Look through the material below and report every line that includes "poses".
(Beginning of Recorded data)
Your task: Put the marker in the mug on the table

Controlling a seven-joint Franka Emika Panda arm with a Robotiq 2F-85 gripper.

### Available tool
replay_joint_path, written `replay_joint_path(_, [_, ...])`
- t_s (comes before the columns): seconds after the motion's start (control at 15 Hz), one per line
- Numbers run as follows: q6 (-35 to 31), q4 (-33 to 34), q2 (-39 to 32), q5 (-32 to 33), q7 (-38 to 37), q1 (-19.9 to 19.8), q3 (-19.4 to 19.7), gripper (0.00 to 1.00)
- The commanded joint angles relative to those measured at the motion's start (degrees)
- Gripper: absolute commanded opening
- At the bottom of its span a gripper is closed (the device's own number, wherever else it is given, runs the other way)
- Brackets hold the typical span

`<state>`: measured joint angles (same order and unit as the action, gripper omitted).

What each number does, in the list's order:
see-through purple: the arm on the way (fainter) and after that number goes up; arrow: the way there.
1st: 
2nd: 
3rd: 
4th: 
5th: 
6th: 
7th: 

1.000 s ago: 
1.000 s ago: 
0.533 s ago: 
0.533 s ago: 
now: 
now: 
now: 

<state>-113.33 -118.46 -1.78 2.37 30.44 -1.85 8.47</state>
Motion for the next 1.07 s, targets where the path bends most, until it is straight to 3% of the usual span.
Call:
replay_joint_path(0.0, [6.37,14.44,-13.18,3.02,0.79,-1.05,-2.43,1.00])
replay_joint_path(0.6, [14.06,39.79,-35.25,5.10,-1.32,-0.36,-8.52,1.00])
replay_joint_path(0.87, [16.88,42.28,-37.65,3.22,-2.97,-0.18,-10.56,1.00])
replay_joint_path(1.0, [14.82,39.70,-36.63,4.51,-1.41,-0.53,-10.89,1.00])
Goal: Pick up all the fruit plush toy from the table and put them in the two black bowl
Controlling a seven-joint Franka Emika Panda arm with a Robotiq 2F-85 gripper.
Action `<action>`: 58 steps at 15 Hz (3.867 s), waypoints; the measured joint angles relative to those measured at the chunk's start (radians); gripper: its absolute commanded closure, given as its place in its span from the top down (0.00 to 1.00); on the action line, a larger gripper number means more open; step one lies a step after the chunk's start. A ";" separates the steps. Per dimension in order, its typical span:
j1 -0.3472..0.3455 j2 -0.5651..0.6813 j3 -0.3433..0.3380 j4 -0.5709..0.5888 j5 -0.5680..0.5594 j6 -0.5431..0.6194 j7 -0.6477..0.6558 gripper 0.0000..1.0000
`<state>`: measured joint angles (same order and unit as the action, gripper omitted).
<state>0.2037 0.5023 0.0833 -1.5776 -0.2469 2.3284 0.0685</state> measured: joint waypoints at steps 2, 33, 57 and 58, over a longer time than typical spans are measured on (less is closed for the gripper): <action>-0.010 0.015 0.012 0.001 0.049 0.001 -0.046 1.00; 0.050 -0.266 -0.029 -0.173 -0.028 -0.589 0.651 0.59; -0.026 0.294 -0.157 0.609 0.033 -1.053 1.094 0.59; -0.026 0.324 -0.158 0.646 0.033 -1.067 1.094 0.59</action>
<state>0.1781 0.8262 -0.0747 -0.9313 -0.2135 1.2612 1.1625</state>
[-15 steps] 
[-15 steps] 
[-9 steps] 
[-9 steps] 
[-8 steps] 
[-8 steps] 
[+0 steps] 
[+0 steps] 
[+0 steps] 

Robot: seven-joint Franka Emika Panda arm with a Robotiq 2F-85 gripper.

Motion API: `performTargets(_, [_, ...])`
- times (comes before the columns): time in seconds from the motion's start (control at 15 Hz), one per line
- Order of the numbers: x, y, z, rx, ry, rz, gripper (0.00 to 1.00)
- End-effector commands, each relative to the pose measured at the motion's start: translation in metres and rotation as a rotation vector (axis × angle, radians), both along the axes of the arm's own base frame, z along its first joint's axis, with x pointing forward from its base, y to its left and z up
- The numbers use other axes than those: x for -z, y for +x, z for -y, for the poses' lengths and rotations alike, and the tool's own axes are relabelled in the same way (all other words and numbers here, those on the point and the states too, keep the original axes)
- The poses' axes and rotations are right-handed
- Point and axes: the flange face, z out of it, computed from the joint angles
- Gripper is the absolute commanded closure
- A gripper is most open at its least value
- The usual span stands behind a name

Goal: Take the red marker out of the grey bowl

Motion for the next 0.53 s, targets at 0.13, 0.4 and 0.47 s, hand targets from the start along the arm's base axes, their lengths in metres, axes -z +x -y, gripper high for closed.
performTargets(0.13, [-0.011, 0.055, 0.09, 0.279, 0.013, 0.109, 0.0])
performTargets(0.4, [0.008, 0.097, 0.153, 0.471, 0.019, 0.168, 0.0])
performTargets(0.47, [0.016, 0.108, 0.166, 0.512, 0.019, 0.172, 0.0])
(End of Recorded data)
_Written response_.
- The numbers use other axes than those: x for -z, y for +x, z for -y, for the poses' lengths and rotations alike, and the tool's own axes are relabelled in the same way (all other words and numbers here, those on the point and the states too, keep the original axes)
- The poses' axes and rotations are right-handed

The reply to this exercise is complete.